# REQUIRED WORK
Everything in the records below must be repeated exactly, except the pictures.
##### DATA TO PROCESS #####
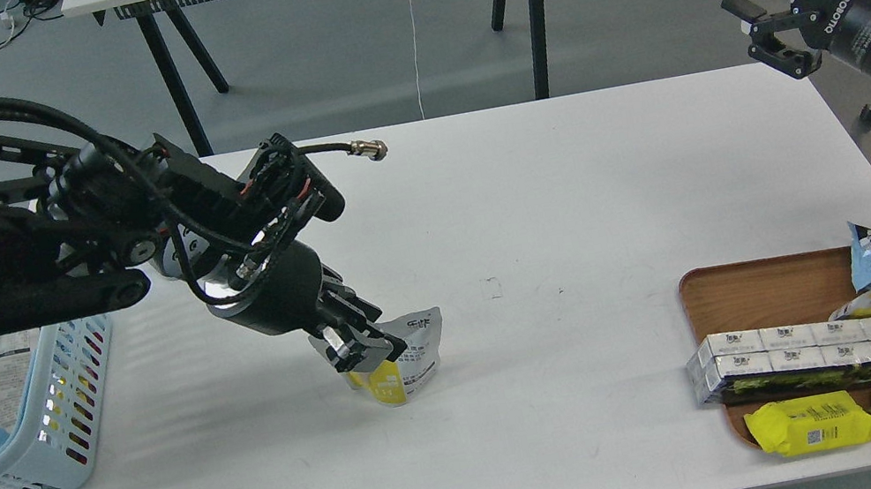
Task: Scan snack and place in basket
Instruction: 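Lower the left gripper onto the pouch and grasp it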
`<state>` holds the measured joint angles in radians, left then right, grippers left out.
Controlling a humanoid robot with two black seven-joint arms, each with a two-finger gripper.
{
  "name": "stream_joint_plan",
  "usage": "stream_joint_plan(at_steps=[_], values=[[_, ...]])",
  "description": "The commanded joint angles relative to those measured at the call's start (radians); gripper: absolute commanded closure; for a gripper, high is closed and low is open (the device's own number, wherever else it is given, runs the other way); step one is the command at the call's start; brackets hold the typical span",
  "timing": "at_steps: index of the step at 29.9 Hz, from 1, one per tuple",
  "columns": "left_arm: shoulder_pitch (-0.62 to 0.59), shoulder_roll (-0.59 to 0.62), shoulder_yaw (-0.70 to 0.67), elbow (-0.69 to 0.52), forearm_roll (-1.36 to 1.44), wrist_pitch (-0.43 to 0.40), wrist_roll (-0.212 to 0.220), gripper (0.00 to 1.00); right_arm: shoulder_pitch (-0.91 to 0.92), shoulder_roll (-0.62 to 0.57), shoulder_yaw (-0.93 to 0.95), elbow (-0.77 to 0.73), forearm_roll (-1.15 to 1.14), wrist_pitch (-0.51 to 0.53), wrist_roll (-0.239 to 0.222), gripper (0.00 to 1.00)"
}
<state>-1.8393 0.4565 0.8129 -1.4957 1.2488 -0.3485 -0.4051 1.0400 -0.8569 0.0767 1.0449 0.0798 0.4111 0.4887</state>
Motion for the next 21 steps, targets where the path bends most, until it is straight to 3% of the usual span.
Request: stream_joint_plan(at_steps=[1, 21], values=[[0.0, 0.001, 0.0, 0.0, 0.001, -0.001, 0.0, 0.49, -0.001, -0.001, 0.0, 0.001, 0.0, 0.0, 0.0, 0.04], [0.005, -0.007, 0.029, 0.029, 0.043, 0.077, 0.022, 0.51, -0.001, -0.001, 0.006, 0.012, 0.0, -0.003, 0.0, 0.04]])
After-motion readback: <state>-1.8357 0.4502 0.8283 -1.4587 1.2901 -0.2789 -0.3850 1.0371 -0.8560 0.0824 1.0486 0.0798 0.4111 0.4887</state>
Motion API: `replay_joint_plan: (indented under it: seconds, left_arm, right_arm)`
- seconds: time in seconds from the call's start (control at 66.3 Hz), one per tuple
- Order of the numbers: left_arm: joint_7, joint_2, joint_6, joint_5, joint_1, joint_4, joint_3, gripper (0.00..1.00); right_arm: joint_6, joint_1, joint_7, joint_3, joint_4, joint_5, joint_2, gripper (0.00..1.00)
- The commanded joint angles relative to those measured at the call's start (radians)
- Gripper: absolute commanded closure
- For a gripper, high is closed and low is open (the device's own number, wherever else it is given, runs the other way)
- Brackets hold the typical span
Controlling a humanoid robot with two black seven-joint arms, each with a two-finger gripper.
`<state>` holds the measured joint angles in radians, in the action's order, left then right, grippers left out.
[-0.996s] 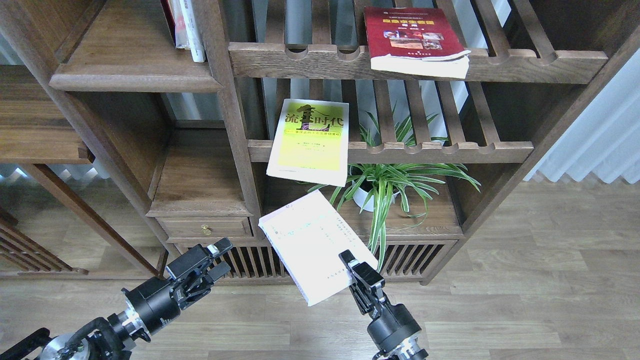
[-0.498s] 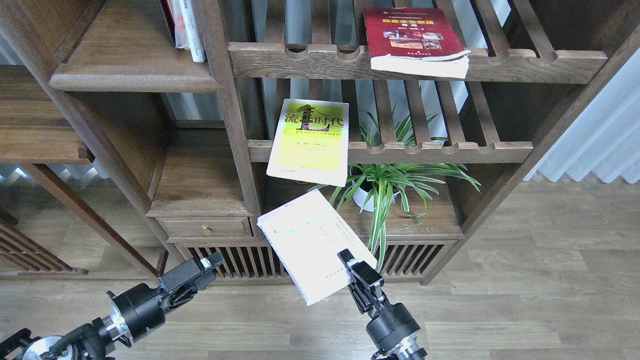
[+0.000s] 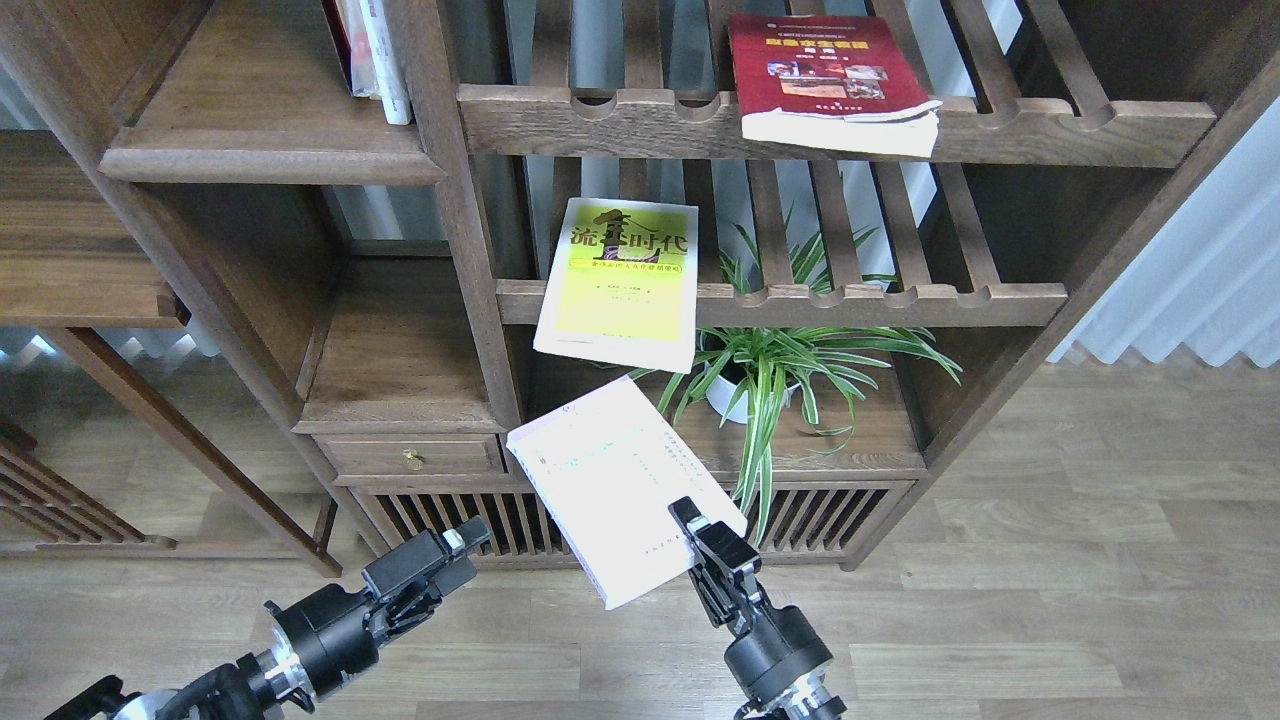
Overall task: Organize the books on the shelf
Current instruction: 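Move the left gripper toward the white book's edge nearest it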
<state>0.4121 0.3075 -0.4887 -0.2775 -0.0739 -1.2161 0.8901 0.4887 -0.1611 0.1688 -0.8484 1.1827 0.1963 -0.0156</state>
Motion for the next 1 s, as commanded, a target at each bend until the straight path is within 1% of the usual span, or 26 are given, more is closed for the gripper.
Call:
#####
# COMPLETED EXERCISE
Task: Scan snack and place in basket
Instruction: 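Lower the left gripper onto the pouch and grasp it
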`<state>` holds the measured joint angles in radians, left then right, grippers left out.
Controlling a humanoid robot with two black seven-joint arms, each with a two-finger gripper.
{
  "name": "stream_joint_plan",
  "usage": "stream_joint_plan(at_steps=[_], values=[[_, ...]])",
  "description": "The commanded joint angles relative to those measured at the call's start (radians); gripper: absolute commanded closure; for a gripper, high is closed and low is open (the device's own number, wherever else it is given, runs the other way); step one is the command at the call's start; brackets hold the typical span",
  "timing": "at_steps: index of the step at 29.9 Hz, from 1, one per tuple",
  "columns": "left_arm: shoulder_pitch (-0.62 to 0.59), shoulder_roll (-0.59 to 0.62), shoulder_yaw (-0.70 to 0.67), elbow (-0.69 to 0.52), forearm_roll (-1.36 to 1.44), wrist_pitch (-0.43 to 0.40), wrist_roll (-0.212 to 0.220), gripper (0.00 to 1.00); right_arm: shoulder_pitch (-0.91 to 0.92), shoulder_roll (-0.62 to 0.57), shoulder_yaw (-0.93 to 0.95), elbow (-0.77 to 0.73), forearm_roll (-1.15 to 1.14), wrist_pitch (-0.51 to 0.53), wrist_roll (-0.239 to 0.222), gripper (0.00 to 1.00)"
}
<state>-1.8393 0.4565 0.8129 -1.4957 1.2488 -0.3485 -0.4051 1.0400 -0.8569 0.0767 1.0449 0.0798 0.4111 0.4887</state>
Motion for the next 21 steps, targets where the path bends most, until it is straight to 3% of the usual span.
Request: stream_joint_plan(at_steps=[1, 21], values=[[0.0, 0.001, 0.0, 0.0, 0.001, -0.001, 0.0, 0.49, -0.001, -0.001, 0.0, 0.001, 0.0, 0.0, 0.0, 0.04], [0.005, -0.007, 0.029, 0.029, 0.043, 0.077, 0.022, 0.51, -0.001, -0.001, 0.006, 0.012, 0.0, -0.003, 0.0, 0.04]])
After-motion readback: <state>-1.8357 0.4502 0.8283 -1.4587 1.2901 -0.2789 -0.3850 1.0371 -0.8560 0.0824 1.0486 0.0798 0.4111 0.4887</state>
Motion API: `replay_joint_plan: (indented under it: seconds, left_arm, right_arm)`
- seconds: time in seconds from the call's start (control at 66.3 Hz), one per tuple
- Order of the numbers: left_arm: joint_7, joint_2, joint_6, joint_5, joint_1, joint_4, joint_3, gripper (0.00..1.00); right_arm: joint_6, joint_1, joint_7, joint_3, joint_4, joint_5, joint_2, gripper (0.00..1.00)
- The commanded joint angles relative to those measured at the call's start (radians)
- Gripper: absolute commanded closure
- For a gripper, high is closed and low is open (the device's own number, wherever else it is given, runs the other way)
- Brackets hold the typical span
Controlling a humanoid robot with two black seven-joint arms, each with a two-finger gripper.
`<state>` holds the measured joint angles in radians, in the action's order, left then right, grippers left out.
[-0.996s] 
[-0.498s] 
[+0.000s] 
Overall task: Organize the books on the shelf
Current instruction: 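Move the left gripper toward the white book's edge nearest it
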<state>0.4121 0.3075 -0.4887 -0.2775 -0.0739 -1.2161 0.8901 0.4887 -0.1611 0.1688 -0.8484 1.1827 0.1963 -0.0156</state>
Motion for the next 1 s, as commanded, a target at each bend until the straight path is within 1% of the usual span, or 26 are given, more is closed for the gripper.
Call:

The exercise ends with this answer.